Lines to restate from the data below: from the one containing "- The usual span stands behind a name" to the one containing "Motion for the", both included. Give them again exactly, and only them.

'''

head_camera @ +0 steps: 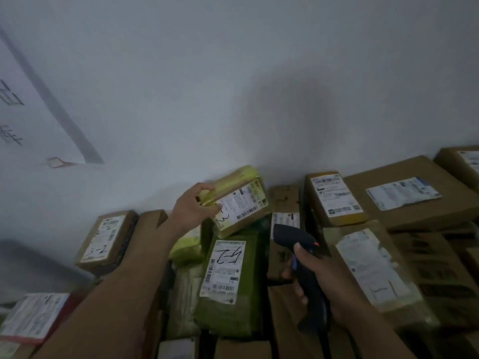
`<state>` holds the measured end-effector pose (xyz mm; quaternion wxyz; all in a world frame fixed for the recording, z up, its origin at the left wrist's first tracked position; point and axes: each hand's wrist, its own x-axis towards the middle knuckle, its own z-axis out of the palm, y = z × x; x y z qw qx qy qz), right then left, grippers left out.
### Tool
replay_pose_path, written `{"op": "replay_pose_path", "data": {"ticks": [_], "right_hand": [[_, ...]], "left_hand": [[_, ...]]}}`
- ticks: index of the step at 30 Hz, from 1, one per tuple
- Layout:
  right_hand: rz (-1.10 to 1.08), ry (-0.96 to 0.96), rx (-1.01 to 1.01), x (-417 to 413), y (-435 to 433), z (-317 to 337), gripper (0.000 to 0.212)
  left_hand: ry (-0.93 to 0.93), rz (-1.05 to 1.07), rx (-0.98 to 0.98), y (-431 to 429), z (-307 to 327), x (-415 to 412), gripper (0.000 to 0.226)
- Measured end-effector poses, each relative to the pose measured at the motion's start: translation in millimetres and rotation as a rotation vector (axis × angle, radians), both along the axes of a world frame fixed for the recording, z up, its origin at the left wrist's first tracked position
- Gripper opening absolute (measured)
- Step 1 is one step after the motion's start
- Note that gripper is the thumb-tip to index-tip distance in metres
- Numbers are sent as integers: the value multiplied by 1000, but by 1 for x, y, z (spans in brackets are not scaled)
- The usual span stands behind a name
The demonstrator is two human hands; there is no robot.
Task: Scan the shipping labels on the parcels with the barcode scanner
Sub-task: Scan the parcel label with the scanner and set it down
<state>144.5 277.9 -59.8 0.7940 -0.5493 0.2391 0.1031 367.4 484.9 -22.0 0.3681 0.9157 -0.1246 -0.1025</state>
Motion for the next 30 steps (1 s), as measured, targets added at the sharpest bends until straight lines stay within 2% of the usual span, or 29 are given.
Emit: {"op": "replay_pose_path", "data": {"ticks": [8, 12, 17, 21, 23, 25, 27, 30], "right_hand": [[21, -57, 22, 2, -3, -15, 61], [23, -68, 46, 4, -2, -14, 53], [30, -69, 16, 3, -2, -17, 59], [26, -89, 4, 2, -3, -19, 58], [19, -95, -3, 2, -4, -20, 57], [8, -98, -6, 2, -5, -22, 54], [3, -92, -4, 2, -4, -23, 53], [-2, -67, 4, 2, -4, -22, 52]], "left_hand": [[95, -141, 41, -14, 5, 33, 38], [148, -204, 90, -9, 14, 36, 37], [103, -83, 96, -19, -16, 26, 59], [121, -132, 288, -42, -62, 6, 52], [146, -121, 418, -47, -71, 1, 53], [131, -100, 460, -44, -71, -1, 50], [83, -110, 441, -38, -66, -8, 46], [-8, -40, 265, -23, -65, -32, 45]]}}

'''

#### [Answer to this exercise]
- The usual span stands behind a name
The demonstrator is two human hands; there is no robot.
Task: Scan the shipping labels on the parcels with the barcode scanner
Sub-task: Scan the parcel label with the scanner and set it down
<state>144.5 277.9 -59.8 0.7940 -0.5493 0.2391 0.1031 367.4 484.9 -22.0 0.3681 0.9157 -0.1246 -0.1025</state>
Motion for the next 30 steps (1 s), as measured, targets added at the sharpest bends until straight lines stay within 2% of the usual span, or 29 are given.

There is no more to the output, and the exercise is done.